伴有转甲状腺素蛋白Glu54Gly突变的家族性淀粉样多神经病中的早发性玻璃体淀粉样变性与玻璃体血管内皮生长因子升高有关。
Early onset vitreous amyloidosis in familial amyloidotic polyneuropathy with a transthyretin Glu54Gly mutation is associated with elevated vitreous VEGF.
作者信息
O'Hearn T M, Fawzi A, He S, Rao N A, Lim J I
机构信息
Retina Service, Eye and Ear Infirmary, University of Illinois, 1855W Taylor St, Suite 2.50, Chicago, IL 60612, USA.
出版信息
Br J Ophthalmol. 2007 Dec;91(12):1607-9. doi: 10.1136/bjo.2007.119495. Epub 2007 May 23.
Abstract
AIM
To report the early vitreous involvement in a rare familial amyloidotic polyneuropathy (FAP) mutation and associated vitreous vascular endothelial growth factor (VEGF) levels.
DESIGN
Observational case series.
METHODS
Review of clinical, pathological, photographic, and angiographic records of two FAP siblings with severe vitreous involvement. Laboratory ELISA analysis of vitreous samples for VEGF, and DNA sequence analysis of peripheral blood for transthyretin (TTR) mutational analysis.
RESULTS
Two patients underwent 25-gauge vitrectomy in three eyes with marked improvement of visual acuity.
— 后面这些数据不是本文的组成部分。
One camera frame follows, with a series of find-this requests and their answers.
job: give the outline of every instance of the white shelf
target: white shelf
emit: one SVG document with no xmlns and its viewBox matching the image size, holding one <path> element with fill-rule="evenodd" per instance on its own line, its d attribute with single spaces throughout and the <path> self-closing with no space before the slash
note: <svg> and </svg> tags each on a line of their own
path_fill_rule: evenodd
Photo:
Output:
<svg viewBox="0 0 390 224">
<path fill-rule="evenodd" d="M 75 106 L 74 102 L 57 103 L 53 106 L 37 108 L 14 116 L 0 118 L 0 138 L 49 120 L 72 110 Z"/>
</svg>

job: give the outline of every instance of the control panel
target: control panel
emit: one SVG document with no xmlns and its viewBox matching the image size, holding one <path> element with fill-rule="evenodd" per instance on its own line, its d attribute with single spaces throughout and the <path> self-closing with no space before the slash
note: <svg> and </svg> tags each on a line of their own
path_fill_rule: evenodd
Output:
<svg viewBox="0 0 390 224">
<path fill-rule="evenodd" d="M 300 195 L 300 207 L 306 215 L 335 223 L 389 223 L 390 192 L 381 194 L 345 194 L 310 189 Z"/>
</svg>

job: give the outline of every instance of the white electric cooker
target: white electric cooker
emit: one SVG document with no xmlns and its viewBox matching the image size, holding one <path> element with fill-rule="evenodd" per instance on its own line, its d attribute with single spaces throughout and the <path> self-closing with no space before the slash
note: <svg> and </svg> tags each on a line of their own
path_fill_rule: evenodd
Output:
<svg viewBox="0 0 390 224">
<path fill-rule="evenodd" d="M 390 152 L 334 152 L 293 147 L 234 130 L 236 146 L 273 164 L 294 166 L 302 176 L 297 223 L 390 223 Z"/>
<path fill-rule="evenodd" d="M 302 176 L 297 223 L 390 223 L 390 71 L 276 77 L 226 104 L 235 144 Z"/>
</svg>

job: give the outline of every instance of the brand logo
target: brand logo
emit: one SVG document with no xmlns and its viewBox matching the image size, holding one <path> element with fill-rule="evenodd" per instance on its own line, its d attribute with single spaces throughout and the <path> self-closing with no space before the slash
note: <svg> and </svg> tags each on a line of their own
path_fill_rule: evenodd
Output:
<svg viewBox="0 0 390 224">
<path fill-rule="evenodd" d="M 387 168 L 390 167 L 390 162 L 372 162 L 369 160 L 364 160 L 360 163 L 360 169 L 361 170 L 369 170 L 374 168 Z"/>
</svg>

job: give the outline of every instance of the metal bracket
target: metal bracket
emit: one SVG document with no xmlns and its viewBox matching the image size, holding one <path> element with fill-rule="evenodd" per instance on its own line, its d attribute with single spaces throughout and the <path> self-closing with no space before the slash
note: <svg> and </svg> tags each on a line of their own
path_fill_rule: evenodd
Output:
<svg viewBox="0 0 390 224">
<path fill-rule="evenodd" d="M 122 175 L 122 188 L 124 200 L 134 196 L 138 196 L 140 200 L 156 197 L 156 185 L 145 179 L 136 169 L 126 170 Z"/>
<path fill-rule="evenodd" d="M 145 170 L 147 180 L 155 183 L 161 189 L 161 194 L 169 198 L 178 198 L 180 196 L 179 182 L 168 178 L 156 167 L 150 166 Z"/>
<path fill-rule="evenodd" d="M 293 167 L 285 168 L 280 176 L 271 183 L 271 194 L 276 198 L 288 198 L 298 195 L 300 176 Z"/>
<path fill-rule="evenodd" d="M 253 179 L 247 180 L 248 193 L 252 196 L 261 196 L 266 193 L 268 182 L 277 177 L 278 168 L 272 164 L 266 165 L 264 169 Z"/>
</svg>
Neovascularisation seen intraoperatively responded to endolaser. Analysis of vitrectomy samples for VEGF showed raised levels in all three specimens. Mutational analysis revealed an isolated Glu54Gly mutation in the transthyretin gene.
CONCLUSIONS
Early involvement of the vitreous occurs in a rare transthyretin mutation of FAP, with increased vitreous levels of VEGF.
摘要
目的
报告一种罕见的家族性淀粉样多神经病(FAP)突变早期玻璃体受累情况及相关的玻璃体血管内皮生长因子(VEGF)水平。
设计
观察性病例系列。
方法
回顾两名严重玻璃体受累的FAP同胞的临床、病理、摄影及血管造影记录。采用实验室酶联免疫吸附测定(ELISA)法分析玻璃体样本中的VEGF,并对外周血进行DNA序列分析以检测转甲状腺素蛋白(TTR)突变。
结果
两名患者三只眼接受了25G玻璃体切除术,视力显著改善。术中所见新生血管对眼内激光治疗有反应。对玻璃体切除样本进行VEGF分析显示,所有三个样本中的VEGF水平均升高。突变分析显示转甲状腺素蛋白基因存在孤立的Glu54Gly突变。
结论
FAP的一种罕见转甲状腺素蛋白突变会早期累及玻璃体,且玻璃体VEGF水平升高。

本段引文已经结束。